Au fond mon vrai métier c’est de relayer, transmettre, ouvrir des possibles et des dialogues improbables. Alors je me suis retrouvé enseignant en école d’archi , mais que ce soit à Lille ou à Abidjan autour d’une pédagogie d’apprendre en faisant. A Abidjan par exemple les étudiant·es vont se frotter à des questions d’ingénierie, d’usage et de paysage en réalisant pour de vrai en une semaine de petits aménagements dans l’espace public – arrêt de bus, jeux pour enfants, kiosque. Faire prendre conscience qu’avec peu de moyens et de temps, mais aussi presque en jouant, on peut changer pour le mieux les conditions de vie c’est peut-être ce qui me porte le plus aujourd’hui.

C’est devenu concret en organisant des petites constructions dans la ville pour le Congrès Woodrise à Bordeaux, entre architectes, avec une classe de CM2, avec des lycée professionnels et peut être cette année avec des jeunes architectes japonais et ukrainiens! Ça nous a conduit à faire une cabane à la Villa Médicis, comme quoi tous les chemins… Ça a été un moyen de faire se rencontrer la sophistication des outils numériques – de la conception à l’usinage- avec une échelle qui soit celle de la main et de petites expériences sensibles.

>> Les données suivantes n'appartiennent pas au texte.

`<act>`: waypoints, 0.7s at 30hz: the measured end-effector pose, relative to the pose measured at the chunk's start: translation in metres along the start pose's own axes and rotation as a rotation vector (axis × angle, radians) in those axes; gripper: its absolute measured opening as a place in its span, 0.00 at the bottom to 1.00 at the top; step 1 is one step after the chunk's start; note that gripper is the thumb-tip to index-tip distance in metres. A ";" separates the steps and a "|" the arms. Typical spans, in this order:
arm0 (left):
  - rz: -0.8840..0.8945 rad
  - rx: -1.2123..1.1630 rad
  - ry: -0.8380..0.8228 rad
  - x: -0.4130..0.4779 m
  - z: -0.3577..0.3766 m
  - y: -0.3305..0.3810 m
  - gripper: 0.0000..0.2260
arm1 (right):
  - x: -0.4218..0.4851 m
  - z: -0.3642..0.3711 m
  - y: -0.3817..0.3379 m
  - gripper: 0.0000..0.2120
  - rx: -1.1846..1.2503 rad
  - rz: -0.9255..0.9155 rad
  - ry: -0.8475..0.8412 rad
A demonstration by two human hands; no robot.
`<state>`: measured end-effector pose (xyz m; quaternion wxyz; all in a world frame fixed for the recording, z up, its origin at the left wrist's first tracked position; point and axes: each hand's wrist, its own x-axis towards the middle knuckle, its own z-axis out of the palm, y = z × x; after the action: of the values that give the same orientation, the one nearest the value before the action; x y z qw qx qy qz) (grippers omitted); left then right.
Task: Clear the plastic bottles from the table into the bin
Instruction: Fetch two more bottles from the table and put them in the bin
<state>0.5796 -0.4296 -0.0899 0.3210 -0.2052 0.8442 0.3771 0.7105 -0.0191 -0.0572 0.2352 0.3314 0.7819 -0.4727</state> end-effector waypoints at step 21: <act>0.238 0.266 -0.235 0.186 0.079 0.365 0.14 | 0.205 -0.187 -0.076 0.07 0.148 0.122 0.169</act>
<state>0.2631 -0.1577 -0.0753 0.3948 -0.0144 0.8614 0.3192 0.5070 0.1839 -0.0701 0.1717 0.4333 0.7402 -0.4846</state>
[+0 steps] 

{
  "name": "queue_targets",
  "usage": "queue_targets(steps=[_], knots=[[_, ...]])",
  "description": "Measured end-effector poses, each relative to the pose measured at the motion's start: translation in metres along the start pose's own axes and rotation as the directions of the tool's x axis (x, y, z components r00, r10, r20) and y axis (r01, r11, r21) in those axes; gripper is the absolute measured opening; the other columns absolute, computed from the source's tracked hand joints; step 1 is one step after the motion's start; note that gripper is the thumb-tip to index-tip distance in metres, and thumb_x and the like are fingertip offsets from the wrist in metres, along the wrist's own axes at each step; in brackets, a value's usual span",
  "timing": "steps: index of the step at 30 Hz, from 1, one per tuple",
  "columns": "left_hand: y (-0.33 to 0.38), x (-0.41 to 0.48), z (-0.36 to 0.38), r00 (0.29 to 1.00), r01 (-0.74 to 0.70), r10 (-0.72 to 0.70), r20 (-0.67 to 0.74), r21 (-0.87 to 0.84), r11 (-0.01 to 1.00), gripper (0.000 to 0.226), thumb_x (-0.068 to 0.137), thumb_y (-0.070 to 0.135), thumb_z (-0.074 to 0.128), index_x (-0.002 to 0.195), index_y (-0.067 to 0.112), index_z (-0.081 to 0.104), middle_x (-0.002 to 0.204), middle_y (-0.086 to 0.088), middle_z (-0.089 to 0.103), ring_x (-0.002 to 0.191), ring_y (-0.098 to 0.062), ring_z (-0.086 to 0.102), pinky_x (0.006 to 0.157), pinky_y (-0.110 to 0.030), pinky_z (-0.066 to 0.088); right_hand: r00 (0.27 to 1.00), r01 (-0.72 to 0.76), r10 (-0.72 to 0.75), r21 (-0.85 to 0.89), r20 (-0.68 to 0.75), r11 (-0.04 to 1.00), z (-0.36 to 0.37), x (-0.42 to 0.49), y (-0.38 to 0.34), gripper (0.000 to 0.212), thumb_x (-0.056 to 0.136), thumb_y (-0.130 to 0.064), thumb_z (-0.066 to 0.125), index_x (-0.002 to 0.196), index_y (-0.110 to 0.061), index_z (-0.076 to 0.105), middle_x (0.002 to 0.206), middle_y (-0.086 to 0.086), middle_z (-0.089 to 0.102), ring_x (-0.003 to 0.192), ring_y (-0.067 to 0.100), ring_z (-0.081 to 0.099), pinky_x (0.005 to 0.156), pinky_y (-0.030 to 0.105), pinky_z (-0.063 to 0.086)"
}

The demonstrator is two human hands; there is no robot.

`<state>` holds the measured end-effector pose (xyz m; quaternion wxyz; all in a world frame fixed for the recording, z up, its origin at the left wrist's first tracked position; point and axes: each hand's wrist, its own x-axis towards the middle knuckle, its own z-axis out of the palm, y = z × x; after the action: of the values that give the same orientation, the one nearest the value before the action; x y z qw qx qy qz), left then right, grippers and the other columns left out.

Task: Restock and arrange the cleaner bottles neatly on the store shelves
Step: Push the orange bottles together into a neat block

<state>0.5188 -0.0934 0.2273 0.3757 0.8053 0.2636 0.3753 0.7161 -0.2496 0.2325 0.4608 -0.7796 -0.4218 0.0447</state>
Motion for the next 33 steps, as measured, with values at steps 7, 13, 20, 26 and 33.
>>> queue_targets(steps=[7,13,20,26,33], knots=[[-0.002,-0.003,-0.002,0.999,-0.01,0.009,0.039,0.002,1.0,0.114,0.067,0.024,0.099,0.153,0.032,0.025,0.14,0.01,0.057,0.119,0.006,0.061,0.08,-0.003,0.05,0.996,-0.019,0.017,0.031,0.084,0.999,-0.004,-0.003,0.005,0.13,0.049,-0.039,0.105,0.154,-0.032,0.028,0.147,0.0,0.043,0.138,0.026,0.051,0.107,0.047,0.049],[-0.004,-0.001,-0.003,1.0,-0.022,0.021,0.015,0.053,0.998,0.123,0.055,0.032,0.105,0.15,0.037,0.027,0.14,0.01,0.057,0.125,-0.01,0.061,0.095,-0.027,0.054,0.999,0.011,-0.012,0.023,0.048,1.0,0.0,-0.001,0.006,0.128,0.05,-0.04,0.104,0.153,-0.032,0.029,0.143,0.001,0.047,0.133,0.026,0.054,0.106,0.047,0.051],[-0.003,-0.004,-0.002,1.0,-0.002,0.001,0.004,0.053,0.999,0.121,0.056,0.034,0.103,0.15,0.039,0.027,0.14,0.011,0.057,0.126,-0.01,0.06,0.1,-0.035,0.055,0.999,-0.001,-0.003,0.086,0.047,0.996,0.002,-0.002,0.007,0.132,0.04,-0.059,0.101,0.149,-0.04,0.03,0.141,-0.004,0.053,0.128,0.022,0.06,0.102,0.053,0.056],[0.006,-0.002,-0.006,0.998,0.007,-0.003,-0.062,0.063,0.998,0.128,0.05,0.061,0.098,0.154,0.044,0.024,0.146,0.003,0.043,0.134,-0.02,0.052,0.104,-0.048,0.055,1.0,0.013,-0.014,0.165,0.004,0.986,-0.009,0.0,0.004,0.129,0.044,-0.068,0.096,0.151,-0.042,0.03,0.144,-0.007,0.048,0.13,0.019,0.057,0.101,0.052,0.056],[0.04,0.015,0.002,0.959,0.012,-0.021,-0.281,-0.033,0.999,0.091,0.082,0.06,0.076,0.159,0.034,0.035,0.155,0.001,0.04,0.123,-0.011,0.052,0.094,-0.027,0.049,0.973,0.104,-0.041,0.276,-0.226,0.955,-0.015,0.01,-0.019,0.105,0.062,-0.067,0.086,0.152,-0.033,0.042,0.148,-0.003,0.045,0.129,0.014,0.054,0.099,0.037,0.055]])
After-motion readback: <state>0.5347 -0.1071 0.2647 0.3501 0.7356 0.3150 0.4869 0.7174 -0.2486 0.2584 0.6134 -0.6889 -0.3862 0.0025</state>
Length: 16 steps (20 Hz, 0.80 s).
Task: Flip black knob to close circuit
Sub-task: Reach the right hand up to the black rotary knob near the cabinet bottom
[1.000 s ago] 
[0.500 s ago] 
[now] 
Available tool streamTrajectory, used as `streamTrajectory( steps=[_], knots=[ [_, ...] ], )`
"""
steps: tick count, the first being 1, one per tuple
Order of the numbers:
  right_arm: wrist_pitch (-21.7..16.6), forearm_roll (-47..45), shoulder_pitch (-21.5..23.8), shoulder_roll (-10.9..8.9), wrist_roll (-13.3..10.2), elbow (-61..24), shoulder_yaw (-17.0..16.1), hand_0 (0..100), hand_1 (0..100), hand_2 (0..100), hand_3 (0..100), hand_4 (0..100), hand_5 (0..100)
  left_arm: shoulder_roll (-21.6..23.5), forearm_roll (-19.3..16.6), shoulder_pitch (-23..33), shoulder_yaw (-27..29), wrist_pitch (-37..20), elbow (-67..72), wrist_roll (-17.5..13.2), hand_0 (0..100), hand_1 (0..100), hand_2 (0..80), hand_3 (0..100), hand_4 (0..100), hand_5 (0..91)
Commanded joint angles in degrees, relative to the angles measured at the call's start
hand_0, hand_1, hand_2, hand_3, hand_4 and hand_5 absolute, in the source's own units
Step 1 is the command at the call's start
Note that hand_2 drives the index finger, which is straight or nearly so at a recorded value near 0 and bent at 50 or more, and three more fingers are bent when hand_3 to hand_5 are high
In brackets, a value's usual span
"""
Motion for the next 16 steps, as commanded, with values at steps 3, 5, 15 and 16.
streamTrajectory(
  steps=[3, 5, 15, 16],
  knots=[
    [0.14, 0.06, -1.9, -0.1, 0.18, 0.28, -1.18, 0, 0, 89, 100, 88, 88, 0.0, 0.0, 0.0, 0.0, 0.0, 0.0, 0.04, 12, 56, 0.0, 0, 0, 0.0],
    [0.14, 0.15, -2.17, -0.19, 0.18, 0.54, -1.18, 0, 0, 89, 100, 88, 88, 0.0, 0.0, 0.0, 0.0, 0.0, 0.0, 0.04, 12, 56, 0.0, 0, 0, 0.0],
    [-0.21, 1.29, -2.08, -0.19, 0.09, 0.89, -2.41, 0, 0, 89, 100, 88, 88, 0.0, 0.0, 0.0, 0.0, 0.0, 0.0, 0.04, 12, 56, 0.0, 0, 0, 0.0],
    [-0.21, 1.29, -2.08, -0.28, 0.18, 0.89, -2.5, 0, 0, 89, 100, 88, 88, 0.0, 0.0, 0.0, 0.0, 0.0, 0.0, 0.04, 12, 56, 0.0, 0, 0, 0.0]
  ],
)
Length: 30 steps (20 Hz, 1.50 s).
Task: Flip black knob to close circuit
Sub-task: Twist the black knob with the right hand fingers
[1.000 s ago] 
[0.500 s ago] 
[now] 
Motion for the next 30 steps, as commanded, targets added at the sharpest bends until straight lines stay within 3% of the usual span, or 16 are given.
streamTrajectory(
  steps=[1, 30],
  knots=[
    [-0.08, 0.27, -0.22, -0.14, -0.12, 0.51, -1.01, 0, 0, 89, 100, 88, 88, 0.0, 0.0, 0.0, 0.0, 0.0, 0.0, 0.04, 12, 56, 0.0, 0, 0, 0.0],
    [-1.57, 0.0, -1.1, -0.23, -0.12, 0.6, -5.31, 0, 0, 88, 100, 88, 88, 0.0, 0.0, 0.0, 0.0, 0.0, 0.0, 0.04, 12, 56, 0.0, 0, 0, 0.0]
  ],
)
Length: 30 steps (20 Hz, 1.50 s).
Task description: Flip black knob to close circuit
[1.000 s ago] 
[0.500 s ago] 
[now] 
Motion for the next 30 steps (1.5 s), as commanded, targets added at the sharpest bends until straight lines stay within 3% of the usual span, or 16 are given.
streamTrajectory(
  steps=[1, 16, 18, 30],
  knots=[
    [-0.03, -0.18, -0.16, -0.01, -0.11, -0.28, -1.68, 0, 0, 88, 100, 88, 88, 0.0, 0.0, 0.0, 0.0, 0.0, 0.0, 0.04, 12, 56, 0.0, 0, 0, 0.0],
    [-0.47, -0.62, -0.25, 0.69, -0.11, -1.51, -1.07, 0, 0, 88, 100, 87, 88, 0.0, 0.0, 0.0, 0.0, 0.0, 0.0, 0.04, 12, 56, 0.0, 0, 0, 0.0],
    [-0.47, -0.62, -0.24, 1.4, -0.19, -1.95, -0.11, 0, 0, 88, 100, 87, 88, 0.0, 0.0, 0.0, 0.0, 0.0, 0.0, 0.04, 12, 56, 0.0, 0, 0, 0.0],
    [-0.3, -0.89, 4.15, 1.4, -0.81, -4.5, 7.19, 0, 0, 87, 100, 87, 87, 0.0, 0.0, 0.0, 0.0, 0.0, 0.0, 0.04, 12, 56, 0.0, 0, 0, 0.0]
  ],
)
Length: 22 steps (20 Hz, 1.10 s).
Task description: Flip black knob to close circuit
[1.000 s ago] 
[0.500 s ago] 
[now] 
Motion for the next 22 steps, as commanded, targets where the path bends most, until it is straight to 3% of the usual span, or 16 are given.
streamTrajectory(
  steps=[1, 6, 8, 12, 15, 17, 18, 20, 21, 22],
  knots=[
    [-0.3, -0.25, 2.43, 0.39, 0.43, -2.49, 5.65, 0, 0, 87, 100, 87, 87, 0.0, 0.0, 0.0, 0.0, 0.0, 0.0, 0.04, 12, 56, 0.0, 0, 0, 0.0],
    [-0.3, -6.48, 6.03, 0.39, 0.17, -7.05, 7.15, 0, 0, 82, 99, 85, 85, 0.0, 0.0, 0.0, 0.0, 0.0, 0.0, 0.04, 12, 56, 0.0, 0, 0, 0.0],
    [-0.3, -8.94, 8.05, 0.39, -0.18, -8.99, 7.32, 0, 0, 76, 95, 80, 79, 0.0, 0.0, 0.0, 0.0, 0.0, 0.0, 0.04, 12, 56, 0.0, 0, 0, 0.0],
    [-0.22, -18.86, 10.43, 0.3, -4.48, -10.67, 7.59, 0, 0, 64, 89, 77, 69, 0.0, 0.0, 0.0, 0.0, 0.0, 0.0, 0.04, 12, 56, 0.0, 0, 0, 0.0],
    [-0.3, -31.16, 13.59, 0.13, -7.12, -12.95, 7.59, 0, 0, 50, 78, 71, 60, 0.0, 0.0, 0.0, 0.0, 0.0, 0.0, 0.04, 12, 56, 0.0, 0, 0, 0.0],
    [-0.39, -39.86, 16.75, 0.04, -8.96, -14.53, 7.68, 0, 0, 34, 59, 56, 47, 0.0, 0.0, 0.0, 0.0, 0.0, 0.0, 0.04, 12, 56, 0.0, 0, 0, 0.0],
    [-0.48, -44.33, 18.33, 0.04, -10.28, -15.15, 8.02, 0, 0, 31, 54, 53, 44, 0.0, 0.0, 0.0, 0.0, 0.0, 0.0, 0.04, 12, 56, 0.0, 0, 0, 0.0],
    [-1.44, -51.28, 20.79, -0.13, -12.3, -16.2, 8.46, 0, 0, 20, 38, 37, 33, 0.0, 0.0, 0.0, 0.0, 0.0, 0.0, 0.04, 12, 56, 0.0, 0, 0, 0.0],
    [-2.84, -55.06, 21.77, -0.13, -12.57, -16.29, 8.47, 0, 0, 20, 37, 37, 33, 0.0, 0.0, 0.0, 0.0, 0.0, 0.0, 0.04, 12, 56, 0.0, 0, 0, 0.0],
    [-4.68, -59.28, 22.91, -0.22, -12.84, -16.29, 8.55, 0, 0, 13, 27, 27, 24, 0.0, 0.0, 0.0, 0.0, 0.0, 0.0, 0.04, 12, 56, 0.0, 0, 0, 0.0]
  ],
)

Et pour aller plus loin créer notre atelier de fabrication – équipé en vrai outillage de pro ! pour créer du mobilier et des petites structures en bois de réemploi: aujourd’hui pour faire l’aménagement d’une halle en foodcourt avec Ground Control, en utilisant des caisses d’oeuvre d’art qui sinon finissent en déchetterie. Demain pour – peut-être – contaminer tous nos projets en fabriquant presque en direct  des lieux avec celles et ceux qui les vivent.